When it comes to the use of potentially toxic chemicals in manufactured consumer products, the official operating principle is use first, test later, or better yet, don’t test at all. This situation is disgraceful and completely unacceptable. In the face of growing evidence that the human population is contaminated with hundreds of poorly tested hazardous industrial chemicals, we recommend the following:
- The chemical industry must immediately and completely fund a comprehensive human biomonitoring initiative in conjunction with the Centers for Disease Control and Prevention. The initiative would monitor the human population for all chemicals reasonably likely to be found in human tissue. The study design must include highly exposed and potentially vulnerable sub-populations, and must include enough individuals to support statistically meaningful conclusions and regulatory decisions for all sectors of the population, and all chemicals monitored.

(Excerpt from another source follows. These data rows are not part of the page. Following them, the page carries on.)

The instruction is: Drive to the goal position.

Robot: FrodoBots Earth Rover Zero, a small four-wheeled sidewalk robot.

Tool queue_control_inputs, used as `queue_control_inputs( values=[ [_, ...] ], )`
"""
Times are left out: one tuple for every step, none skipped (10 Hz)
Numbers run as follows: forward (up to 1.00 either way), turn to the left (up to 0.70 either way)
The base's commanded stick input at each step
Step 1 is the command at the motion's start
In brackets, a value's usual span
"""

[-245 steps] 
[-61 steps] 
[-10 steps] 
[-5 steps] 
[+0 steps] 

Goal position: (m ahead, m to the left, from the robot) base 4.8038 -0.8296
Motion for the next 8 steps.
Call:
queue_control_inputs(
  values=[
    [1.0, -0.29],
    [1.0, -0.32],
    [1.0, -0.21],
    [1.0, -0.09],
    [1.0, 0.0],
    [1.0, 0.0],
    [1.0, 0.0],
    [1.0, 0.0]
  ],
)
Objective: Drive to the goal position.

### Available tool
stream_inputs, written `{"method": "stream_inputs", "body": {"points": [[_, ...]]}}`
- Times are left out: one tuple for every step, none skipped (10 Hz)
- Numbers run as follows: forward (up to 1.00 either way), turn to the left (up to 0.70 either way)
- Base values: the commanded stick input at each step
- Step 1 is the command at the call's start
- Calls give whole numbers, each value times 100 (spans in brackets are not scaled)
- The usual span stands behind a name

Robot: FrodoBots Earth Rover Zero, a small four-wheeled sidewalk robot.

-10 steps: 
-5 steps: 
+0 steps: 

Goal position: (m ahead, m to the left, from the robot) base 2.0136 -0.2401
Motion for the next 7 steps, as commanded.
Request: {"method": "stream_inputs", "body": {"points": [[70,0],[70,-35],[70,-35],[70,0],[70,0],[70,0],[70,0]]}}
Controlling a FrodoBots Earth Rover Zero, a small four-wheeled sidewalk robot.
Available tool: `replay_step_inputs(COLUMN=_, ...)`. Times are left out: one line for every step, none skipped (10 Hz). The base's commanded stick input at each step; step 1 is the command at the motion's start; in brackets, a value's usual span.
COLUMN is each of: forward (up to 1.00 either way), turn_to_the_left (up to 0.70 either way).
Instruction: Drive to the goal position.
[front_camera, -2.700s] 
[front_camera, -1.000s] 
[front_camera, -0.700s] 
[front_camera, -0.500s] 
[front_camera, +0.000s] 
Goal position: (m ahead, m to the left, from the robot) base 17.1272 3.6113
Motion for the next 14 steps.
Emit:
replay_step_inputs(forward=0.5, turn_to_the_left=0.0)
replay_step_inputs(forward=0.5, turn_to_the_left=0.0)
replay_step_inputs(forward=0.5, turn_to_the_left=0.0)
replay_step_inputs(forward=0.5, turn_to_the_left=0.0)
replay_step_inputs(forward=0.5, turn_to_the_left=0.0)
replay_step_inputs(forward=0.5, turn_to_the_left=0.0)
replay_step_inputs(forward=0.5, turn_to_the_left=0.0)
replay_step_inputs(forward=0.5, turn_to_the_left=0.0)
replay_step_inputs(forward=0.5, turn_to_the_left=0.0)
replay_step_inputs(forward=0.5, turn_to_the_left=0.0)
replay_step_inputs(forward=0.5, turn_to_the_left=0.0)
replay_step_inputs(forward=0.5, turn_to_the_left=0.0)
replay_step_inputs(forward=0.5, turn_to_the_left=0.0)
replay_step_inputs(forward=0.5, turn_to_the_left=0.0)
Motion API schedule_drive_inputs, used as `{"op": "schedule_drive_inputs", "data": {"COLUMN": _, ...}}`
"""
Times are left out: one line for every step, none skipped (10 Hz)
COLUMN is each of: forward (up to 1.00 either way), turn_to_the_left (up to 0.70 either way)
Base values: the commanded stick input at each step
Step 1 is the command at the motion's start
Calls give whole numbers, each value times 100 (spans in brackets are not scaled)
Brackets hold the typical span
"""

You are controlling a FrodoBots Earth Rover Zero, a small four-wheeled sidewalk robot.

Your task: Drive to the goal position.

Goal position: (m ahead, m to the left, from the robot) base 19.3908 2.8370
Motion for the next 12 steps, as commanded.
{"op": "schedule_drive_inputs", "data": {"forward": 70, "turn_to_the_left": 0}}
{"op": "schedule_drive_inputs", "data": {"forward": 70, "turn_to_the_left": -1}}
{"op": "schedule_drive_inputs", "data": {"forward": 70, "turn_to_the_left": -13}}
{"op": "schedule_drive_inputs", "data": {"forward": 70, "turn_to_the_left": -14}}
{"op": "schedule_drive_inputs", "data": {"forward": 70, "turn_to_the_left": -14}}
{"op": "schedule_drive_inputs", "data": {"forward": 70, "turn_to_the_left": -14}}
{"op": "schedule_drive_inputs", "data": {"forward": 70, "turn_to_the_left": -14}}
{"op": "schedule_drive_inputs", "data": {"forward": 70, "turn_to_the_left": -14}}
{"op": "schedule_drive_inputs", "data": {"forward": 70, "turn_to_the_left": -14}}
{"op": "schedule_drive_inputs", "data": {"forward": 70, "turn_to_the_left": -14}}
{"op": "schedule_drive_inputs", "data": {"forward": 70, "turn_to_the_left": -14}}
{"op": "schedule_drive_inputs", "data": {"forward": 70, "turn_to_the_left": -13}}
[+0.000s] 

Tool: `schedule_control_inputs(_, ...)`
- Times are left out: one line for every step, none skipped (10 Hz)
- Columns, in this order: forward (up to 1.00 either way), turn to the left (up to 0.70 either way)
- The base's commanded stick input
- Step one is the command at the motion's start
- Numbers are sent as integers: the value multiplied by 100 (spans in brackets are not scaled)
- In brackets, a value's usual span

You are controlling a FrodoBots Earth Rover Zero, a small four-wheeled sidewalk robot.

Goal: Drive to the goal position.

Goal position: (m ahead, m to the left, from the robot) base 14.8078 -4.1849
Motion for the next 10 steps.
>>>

All of the information gathered must be made available to the public after it is peer reviewed.
- The chemical industry must expand its commitment to screening of high production volume chemicals to include tests for carcinogenicity, neurotoxicity, immunotoxicity, and endocrine system toxicity at all life stages including gestation, infancy, childhood, adolescence and adulthood.
- The chemical industry and the personal care products industry must immediately label all products containing phthalates and any other toxic substance to which there is human exposure. Labels must be improved so that they are legible.
- The current exemption for labeling requirements that applies to non-retail sales of these products to professionals, must be rescinded.